**Record extracts:**
________________________

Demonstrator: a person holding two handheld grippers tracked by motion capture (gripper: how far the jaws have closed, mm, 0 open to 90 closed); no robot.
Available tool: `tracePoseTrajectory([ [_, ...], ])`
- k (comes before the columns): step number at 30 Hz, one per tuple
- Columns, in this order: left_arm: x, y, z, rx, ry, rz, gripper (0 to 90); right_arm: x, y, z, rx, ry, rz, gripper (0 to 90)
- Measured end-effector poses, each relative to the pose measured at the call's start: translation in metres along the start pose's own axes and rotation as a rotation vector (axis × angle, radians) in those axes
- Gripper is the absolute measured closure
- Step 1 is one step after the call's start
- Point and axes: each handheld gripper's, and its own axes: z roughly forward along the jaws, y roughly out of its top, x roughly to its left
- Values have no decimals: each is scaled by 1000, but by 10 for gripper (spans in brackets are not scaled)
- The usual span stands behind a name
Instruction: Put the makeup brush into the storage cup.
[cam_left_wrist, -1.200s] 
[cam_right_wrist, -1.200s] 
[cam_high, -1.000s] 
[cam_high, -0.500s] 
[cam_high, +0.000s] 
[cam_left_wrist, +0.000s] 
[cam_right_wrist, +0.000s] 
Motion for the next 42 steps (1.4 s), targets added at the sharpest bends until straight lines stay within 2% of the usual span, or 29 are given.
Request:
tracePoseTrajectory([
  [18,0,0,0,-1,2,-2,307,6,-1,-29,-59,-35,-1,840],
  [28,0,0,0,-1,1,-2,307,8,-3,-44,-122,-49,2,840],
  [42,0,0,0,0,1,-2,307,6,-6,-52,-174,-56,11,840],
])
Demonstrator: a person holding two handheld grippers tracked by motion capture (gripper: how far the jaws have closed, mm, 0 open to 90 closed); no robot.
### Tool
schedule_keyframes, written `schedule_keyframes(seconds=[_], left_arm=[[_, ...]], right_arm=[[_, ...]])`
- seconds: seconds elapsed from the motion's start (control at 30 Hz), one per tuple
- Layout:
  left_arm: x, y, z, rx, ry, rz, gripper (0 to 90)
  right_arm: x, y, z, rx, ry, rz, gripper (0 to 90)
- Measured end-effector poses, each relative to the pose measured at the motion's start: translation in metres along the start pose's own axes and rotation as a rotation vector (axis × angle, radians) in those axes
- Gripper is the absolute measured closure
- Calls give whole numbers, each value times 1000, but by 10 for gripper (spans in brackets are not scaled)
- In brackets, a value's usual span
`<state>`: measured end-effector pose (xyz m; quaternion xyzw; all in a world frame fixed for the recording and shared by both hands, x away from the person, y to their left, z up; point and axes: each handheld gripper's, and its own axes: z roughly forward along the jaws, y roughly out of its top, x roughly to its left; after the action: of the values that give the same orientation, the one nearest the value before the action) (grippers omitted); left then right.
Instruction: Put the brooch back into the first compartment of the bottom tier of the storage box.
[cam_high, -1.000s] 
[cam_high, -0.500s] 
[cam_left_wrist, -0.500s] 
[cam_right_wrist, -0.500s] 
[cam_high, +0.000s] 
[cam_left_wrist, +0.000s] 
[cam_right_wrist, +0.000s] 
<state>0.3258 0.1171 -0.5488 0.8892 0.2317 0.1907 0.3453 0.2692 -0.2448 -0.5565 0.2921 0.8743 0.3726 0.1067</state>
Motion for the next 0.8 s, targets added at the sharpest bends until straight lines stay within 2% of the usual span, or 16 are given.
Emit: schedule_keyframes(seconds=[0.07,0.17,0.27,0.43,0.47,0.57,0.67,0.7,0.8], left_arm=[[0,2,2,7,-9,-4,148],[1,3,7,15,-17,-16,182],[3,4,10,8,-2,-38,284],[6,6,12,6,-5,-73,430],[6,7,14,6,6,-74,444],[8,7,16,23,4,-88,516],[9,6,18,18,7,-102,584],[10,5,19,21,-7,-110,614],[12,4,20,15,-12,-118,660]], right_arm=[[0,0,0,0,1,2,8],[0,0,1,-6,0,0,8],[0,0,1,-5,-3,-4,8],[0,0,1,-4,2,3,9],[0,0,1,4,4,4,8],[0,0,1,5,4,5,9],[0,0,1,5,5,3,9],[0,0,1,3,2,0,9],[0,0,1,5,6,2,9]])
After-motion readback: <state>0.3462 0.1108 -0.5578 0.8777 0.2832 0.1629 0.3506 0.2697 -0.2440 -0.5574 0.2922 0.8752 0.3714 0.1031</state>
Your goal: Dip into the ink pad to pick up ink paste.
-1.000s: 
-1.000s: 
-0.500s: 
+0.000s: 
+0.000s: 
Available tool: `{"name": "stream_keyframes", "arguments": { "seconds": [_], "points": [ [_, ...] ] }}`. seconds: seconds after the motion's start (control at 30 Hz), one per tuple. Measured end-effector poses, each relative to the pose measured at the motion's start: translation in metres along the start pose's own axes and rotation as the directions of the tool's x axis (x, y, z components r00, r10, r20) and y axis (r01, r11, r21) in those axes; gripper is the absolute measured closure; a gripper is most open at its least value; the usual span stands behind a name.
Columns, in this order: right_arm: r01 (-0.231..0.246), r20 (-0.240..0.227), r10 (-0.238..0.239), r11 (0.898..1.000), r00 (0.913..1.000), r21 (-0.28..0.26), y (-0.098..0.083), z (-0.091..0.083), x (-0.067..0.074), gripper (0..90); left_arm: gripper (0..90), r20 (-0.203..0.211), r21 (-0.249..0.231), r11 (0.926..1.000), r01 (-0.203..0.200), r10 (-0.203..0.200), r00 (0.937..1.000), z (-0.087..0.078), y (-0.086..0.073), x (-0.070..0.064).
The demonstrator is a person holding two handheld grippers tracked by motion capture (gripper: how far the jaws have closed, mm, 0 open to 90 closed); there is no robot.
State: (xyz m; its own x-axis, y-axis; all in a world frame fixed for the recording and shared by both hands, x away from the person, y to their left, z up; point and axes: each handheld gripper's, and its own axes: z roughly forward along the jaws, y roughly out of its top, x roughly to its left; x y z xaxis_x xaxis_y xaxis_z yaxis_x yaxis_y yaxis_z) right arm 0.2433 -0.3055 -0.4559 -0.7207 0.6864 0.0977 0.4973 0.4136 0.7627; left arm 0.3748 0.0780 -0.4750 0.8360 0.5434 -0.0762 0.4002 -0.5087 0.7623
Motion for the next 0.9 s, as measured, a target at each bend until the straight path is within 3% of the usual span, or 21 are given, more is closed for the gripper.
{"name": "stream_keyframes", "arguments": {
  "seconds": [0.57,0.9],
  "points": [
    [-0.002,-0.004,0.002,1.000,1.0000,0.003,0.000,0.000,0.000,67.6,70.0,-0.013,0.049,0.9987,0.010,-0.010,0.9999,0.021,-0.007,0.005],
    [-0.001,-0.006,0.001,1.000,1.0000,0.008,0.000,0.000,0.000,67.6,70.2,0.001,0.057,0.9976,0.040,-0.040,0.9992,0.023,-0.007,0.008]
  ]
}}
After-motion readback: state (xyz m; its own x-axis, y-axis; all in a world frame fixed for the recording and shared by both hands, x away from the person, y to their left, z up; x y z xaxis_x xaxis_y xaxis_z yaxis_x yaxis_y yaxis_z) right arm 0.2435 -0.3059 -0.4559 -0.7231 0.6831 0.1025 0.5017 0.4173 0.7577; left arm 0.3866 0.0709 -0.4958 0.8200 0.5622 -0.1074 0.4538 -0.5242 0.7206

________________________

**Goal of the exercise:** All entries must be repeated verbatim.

**Solution to this exercise:**
Demonstrator: a person holding two handheld grippers tracked by motion capture (gripper: how far the jaws have closed, mm, 0 open to 90 closed); no robot.
Available tool: `tracePoseTrajectory([ [_, ...], ])`
- k (comes before the columns): step number at 30 Hz, one per tuple
- Columns, in this order: left_arm: x, y, z, rx, ry, rz, gripper (0 to 90); right_arm: x, y, z, rx, ry, rz, gripper (0 to 90)
- Measured end-effector poses, each relative to the pose measured at the call's start: translation in metres along the start pose's own axes and rotation as a rotation vector (axis × angle, radians) in those axes
- Gripper is the absolute measured closure
- Step 1 is one step after the call's start
- Point and axes: each handheld gripper's, and its own axes: z roughly forward along the jaws, y roughly out of its top, x roughly to its left
- Values have no decimals: each is scaled by 1000, but by 10 for gripper (spans in brackets are not scaled)
- The usual span stands behind a name
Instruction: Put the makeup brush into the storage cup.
[cam_left_wrist, -1.200s] 
[cam_right_wrist, -1.200s] 
[cam_high, -1.000s] 
[cam_high, -0.500s] 
[cam_high, +0.000s] 
[cam_left_wrist, +0.000s] 
[cam_right_wrist, +0.000s] 
Motion for the next 42 steps (1.4 s), targets added at the sharpest bends until straight lines stay within 2% of the usual span, or 29 are given.
Request:
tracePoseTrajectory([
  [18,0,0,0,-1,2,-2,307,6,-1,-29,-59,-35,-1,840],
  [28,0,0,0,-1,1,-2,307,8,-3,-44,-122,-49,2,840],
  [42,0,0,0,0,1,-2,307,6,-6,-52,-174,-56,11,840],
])
Demonstrator: a person holding two handheld grippers tracked by motion capture (gripper: how far the jaws have closed, mm, 0 open to 90 closed); no robot.
### Tool
schedule_keyframes, written `schedule_keyframes(seconds=[_], left_arm=[[_, ...]], right_arm=[[_, ...]])`
- seconds: seconds elapsed from the motion's start (control at 30 Hz), one per tuple
- Layout:
  left_arm: x, y, z, rx, ry, rz, gripper (0 to 90)
  right_arm: x, y, z, rx, ry, rz, gripper (0 to 90)
- Measured end-effector poses, each relative to the pose measured at the motion's start: translation in metres along the start pose's own axes and rotation as a rotation vector (axis × angle, radians) in those axes
- Gripper is the absolute measured closure
- Calls give whole numbers, each value times 1000, but by 10 for gripper (spans in brackets are not scaled)
- In brackets, a value's usual span
`<state>`: measured end-effector pose (xyz m; quaternion xyzw; all in a world frame fixed for the recording and shared by both hands, x away from the person, y to their left, z up; point and axes: each handheld gripper's, and its own axes: z roughly forward along the jaws, y roughly out of its top, x roughly to its left; after the action: of the values that give the same orientation, the one nearest the value before the action) (grippers omitted); left then right.
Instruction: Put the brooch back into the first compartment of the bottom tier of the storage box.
[cam_high, -1.000s] 
[cam_high, -0.500s] 
[cam_left_wrist, -0.500s] 
[cam_right_wrist, -0.500s] 
[cam_high, +0.000s] 
[cam_left_wrist, +0.000s] 
[cam_right_wrist, +0.000s] 
<state>0.3258 0.1171 -0.5488 0.8892 0.2317 0.1907 0.3453 0.2692 -0.2448 -0.5565 0.2921 0.8743 0.3726 0.1067</state>
Motion for the next 0.8 s, targets added at the sharpest bends until straight lines stay within 2% of the usual span, or 16 are given.
Emit: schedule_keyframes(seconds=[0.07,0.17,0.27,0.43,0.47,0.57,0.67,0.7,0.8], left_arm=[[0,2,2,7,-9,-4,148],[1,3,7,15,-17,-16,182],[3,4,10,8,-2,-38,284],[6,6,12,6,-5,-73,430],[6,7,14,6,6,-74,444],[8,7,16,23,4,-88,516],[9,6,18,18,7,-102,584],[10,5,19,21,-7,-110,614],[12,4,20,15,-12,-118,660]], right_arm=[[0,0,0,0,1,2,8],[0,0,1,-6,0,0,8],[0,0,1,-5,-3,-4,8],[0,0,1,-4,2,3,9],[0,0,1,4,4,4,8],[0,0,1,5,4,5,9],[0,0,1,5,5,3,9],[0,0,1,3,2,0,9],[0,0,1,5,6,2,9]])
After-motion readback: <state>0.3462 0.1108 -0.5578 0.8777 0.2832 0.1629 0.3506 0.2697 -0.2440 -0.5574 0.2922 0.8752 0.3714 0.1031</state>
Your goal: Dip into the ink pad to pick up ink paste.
-1.000s: 
-1.000s: 
-0.500s: 
+0.000s: 
+0.000s: 
Available tool: `{"name": "stream_keyframes", "arguments": { "seconds": [_], "points": [ [_, ...] ] }}`. seconds: seconds after the motion's start (control at 30 Hz), one per tuple. Measured end-effector poses, each relative to the pose measured at the motion's start: translation in metres along the start pose's own axes and rotation as the directions of the tool's x axis (x, y, z components r00, r10, r20) and y axis (r01, r11, r21) in those axes; gripper is the absolute measured closure; a gripper is most open at its least value; the usual span stands behind a name.
Columns, in this order: right_arm: r01 (-0.231..0.246), r20 (-0.240..0.227), r10 (-0.238..0.239), r11 (0.898..1.000), r00 (0.913..1.000), r21 (-0.28..0.26), y (-0.098..0.083), z (-0.091..0.083), x (-0.067..0.074), gripper (0..90); left_arm: gripper (0..90), r20 (-0.203..0.211), r21 (-0.249..0.231), r11 (0.926..1.000), r01 (-0.203..0.200), r10 (-0.203..0.200), r00 (0.937..1.000), z (-0.087..0.078), y (-0.086..0.073), x (-0.070..0.064).
The demonstrator is a person holding two handheld grippers tracked by motion capture (gripper: how far the jaws have closed, mm, 0 open to 90 closed); there is no robot.
State: (xyz m; its own x-axis, y-axis; all in a world frame fixed for the recording and shared by both hands, x away from the person, y to their left, z up; point and axes: each handheld gripper's, and its own axes: z roughly forward along the jaws, y roughly out of its top, x roughly to its left; x y z xaxis_x xaxis_y xaxis_z yaxis_x yaxis_y yaxis_z) right arm 0.2433 -0.3055 -0.4559 -0.7207 0.6864 0.0977 0.4973 0.4136 0.7627; left arm 0.3748 0.0780 -0.4750 0.8360 0.5434 -0.0762 0.4002 -0.5087 0.7623
Motion for the next 0.9 s, as measured, a target at each bend until the straight path is within 3% of the usual span, or 21 are given, more is closed for the gripper.
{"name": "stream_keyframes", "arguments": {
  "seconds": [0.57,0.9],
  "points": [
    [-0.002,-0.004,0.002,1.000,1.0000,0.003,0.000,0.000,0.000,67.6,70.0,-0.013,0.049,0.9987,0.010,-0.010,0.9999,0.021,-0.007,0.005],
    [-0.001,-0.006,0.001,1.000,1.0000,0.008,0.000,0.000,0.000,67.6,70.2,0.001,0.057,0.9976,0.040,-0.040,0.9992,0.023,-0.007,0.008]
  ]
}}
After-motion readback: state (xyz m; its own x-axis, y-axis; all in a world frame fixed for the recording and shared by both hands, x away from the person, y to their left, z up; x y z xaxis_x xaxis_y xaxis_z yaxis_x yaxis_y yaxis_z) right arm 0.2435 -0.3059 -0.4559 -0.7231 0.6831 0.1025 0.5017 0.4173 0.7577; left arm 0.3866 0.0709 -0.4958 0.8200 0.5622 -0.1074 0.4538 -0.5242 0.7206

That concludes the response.